§ Exercise directions: An image-free reproduction of the data below is needed: print it exactly.

[Items listed in a dataset]

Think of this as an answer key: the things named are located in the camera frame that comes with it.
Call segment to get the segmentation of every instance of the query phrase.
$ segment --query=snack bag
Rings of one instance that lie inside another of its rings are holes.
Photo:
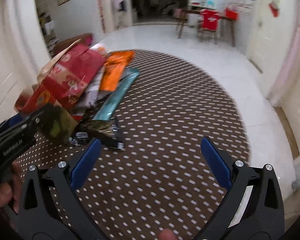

§ Problem solution:
Think of this as an answer key: the things named are located in the camera frame that comes with it.
Call segment to get the segmentation of every instance of the query phrase.
$ segment --query=snack bag
Rings of one instance that lie inside another of its rings are holes.
Photo:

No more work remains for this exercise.